On September 15, U.S. forces blew up a boat that Trump said was "in International Waters transporting illegal narcotics," killing three men he described as "confirmed narcoterrorists from Venezuela." But according to Petro, the attack that killed Carranza happened in Colombian waters, and the target was a "Colombian boat" that "was adrift and had its distress signal up due to an engine failure."

Trump reacted angrily to that charge on Sunday, calling Petro "an illegal drug leader" who is "strongly encouraging the massive production of drugs…all over Colombia." He said the U.S. government would punish Petro by ending all "payments and subsidies" to his country.

Notably, Trump did not actually contradict Petro's claim that Carranza had been erroneously identified as a Venezuelan "narcoterrorist." And Trump has repeatedly acknowledged that his bloodthirsty anti-drug strategy could threaten innocent fishermen.

After the first strike on an alleged drug boat in early September, Trump joked about the potential for lethal mistakes: "I think anybody that saw that is going to say, 'I'll take a pass.' I don't even know about fishermen. They may say, 'I'm not getting on the boat. I'm not going to take a chance.'"

At a press conference last week, Trump again suggested that the danger posed by the boat attacks is not limited to drug smugglers. "I don't know about the fishing industry," he said. "If you want to go fishing, a lot of people aren't deciding to even go fishing."

As Sen. Rand Paul (R–Ky.) notes, "Coast Guard statistics show that about one in four interdictions finds no drugs." Given those odds, it would not be surprising if some of the individuals whom the government has "assessed" as drug traffickers did not in fact fit into that category.

Paul is among the legislators, including Republicans as well as Democrats, who have complained about the Trump administration's failure to elucidate the information on which the president has relied to identify drug smugglers. By deciding to unilaterally kill criminal suspects rather than going to the trouble of arresting and charging them, Trump has dispensed with the need to present any evidence at all.

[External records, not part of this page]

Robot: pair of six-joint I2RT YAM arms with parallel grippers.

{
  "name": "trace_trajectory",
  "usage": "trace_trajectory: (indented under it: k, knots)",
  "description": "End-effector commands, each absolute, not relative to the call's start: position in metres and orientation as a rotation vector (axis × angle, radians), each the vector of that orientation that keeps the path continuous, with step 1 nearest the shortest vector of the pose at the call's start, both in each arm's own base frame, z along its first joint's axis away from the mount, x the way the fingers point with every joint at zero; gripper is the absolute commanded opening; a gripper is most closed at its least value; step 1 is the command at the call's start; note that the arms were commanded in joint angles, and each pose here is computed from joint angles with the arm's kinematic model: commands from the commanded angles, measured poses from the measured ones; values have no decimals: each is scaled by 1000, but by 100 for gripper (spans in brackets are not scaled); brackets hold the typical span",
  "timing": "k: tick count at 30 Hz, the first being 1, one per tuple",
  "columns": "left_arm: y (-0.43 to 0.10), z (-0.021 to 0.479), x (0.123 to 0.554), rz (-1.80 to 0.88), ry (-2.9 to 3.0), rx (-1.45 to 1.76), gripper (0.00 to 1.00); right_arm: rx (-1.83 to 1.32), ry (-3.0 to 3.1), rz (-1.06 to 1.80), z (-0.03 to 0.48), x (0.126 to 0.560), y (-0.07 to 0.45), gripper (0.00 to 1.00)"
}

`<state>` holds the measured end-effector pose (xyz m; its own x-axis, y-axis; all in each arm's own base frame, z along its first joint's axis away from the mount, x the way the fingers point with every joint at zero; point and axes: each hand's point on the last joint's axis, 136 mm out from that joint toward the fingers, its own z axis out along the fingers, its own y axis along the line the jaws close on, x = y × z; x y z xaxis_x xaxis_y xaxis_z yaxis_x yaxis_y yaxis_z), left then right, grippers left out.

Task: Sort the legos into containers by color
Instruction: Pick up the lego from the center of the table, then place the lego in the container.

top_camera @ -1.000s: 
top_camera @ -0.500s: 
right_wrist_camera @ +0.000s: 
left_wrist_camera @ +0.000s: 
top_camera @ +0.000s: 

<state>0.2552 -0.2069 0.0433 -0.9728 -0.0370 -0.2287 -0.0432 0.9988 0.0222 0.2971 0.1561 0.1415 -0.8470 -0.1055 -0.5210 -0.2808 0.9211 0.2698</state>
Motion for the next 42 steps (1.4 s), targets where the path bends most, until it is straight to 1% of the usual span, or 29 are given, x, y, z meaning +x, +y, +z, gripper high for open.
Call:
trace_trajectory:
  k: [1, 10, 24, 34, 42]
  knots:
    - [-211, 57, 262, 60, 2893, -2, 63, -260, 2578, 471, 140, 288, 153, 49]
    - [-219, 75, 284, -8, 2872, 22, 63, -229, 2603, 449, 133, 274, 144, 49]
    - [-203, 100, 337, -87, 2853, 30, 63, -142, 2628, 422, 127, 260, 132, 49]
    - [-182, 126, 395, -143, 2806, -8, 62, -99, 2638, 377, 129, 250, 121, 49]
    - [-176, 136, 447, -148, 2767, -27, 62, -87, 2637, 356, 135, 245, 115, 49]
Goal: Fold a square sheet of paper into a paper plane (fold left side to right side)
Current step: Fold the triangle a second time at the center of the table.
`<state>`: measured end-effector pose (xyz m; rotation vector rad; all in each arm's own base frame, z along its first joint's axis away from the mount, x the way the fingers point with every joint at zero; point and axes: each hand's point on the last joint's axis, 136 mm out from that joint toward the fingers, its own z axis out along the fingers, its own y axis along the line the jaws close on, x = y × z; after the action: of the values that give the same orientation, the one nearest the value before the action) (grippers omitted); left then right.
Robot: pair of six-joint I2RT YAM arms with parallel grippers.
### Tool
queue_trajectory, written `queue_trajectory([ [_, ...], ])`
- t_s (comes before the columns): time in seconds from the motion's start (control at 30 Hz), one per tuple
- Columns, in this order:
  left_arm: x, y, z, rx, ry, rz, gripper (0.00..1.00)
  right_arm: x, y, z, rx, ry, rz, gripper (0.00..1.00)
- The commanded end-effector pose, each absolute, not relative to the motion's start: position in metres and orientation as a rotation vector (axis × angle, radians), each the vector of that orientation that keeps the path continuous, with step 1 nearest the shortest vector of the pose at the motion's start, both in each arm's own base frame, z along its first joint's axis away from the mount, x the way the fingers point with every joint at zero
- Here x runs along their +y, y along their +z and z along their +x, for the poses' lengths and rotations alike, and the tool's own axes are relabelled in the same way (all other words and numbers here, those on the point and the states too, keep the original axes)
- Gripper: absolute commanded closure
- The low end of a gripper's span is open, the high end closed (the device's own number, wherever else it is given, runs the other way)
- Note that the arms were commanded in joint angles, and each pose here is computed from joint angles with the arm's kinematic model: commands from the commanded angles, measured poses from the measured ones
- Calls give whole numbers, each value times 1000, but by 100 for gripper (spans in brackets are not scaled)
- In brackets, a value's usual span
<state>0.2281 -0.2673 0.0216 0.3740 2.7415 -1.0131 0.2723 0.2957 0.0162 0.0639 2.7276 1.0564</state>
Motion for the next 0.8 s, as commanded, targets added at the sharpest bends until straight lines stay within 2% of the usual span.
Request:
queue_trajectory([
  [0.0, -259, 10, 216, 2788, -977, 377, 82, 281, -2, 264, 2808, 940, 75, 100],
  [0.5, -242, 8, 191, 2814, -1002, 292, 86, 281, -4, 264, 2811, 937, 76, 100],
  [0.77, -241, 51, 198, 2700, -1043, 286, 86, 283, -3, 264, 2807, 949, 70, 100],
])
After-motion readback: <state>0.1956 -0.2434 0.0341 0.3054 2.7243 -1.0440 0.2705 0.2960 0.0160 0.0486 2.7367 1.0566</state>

Trump claims drug traffickers are "murdering" Americans because some of their customers—about 82,000 last year—die after consuming their products. By the same logic, alcohol producers and distributors, who supply a product implicated in an estimated 178,000 deaths a year in the United States, likewise are guilty of murder.

Contrary to that argument, the government did not treat booze merchants as murderers even during national alcohol prohibition. And under current law, the death penalty generally is not available in drug trafficking cases, even with a trial and conviction.

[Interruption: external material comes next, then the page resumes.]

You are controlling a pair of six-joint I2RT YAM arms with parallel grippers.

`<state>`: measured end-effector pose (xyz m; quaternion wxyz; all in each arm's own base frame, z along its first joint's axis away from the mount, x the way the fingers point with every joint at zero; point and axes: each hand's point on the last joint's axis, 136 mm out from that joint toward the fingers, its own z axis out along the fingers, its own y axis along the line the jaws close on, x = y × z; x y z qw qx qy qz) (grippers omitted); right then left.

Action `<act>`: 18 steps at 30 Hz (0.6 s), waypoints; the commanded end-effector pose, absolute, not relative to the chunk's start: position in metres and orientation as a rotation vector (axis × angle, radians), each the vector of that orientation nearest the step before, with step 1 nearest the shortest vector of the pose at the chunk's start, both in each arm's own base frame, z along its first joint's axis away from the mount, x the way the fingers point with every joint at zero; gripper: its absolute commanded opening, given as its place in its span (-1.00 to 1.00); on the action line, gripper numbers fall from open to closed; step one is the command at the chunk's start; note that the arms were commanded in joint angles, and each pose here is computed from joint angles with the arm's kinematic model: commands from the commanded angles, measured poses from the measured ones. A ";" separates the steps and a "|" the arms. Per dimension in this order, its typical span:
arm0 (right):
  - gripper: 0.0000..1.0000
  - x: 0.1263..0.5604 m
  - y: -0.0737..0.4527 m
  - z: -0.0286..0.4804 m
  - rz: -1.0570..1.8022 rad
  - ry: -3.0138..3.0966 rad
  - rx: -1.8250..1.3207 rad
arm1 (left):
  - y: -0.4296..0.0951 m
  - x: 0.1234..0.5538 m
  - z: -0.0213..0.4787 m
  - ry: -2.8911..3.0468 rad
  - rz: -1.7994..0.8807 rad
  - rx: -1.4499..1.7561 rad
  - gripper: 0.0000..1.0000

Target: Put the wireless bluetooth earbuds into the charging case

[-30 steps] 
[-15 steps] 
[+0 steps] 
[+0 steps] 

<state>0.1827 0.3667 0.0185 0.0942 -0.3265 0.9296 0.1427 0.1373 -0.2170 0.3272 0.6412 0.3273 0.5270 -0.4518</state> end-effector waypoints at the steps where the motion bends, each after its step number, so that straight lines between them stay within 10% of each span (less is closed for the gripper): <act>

The Trump administration also argues that the U.S. government is engaged in an "armed conflict" with drug cartels, which makes the boat strikes consistent with the law of war. That claim, Cardozo Law School professor Gabor Rona says, is "utterly without precedent in international law."

Geoffrey Corn, formerly the U.S. Army's senior adviser on the law of war, agrees. "This is not stretching the envelope," he told The New York Times. "This is shredding it."

Trump, in short, is killing people without a legal justification. There is a word for that.